My fascination towards data started early in my career when I was trying to review my team’s performance on different metrics and understand the key strengths & opportunities. While the initial idea was to identify few call-outs and have them handy in case of a performance review however once I started digging deep, I gradually realized some key trends evolving (few on expected line but others took me by surprise) from the data. Since this was more of a casual analysis (and honestly I didn’t expect to find anything curious) I was all over the place and didn’t have a structured approach, so while I was stumbling upon some unexpected trends I realized it may not be possible for me replicate these steps again if I had to redo it. Very early into my data analysis journey I realized the need for few ground rules (sounds heavy, but isn’t) before I bury myself into data.
It’s important to know your data (but be ready to be surprised): In my experience randomly going over the data and trying to analyze it without understanding it clearly leads nowhere, it in fact can be frustrating to be grazing the data-set and looking to find trends while we really don’t understand all the features. So to avoid wasting time by shooting in the dark (or my favorite – trying to find a hay in a haystack, hope you got my point) it’s always advisable to first understand the data we are working on, like clearly know everything about the data before we kick-off the analysis. This also helps in devising a purpose statement in your mind (if already not given) or break down the larger goal into smaller objectives. In my experience brainstorming with a team of subject matter experts to gain insights on data is something which has been extremely valuable as it helps in learning more about the data without even starting to work on it. Moreover, it helps in understanding any potential challenges we might face down the line while slicing & dicing the data. During such discussions I have realized it’s best to forget whatever you know about the data/goal or you think you know and just guide the discussion by being inquisitive as this helps to listen keenly & frame leading questions to gain the required insights. I generally spend a certain amount of time on every feature during these discussions till I feel comfortable & understand where it originates from, what does it represent and it’s importance in the larger scheme of things.

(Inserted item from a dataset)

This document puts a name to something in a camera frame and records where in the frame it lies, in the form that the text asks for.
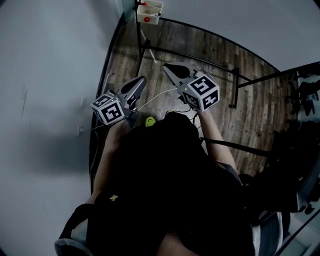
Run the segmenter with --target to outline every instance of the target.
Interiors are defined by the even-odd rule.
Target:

Now for the be ready to be surprised bit, yes knowing all about the data in-hand through the discussions and reviewing the insights obtained from it are two different things. There has always been an element of surprise which I have stumbled upon that I either couldn’t/didn’t see coming during the discussions, so it’s extremely crucial to be open-minded about it and not think of it as an anomaly. Yes, that anomaly could be an emerging trend or maybe just that but that’s what is most exciting about any analysis isn’t.
So yes, it’s important to know your data to relate with the analysis as we go along and create smaller objectives of the purpose statement while consciously keeping an open-mind about the surprises we might encounter.
Assumptions & Subconscious bias: Like I mentioned earlier it’s important to understand all the key features in the data and what they mean/represent – Yes, I understand this rule may seem trivial and is a basic expectation before anyone gets into data but trust me I have had few challenges or let me call it missteps over the years, how you ask? Let me break it down,
Assumptions (just to clarify I am not specifically talking about the statistical assumptions here, while that’s a good topic too, maybe for another time) could be many but it’s best avoided. Over the years I have realized that a quick validation to see if I am working on the right set of data can really save a heartache or two half way through the process. Unfortunately yes, I have had those heartaches and it really can devastating to learn the analysis you have done is on a data-set which just doesn’t truly represent the larger population hence the insights derived (while can be truly exciting) doesn’t really hold true.
Subconscious bias generally happens when you have a good knowledge of the data you are analyzing or have worked on a similar data in the past, now basis prior knowledge there is a good chance we ignore certain features. Our brain is generally very quick to understand the commonalities & patterns and how these features weren’t of much help in the past or probably didn’t add value earlier hence we may subconsciously start ignoring them assuming this data is largely similar as earlier. While the data could be similar yet not exactly the same so the risk here is that we end up ignoring newer trends which may emerge by adding these features.
In my experience I would say it’s best not to leave any stone unturned, you just don’t know what we might find in one of them.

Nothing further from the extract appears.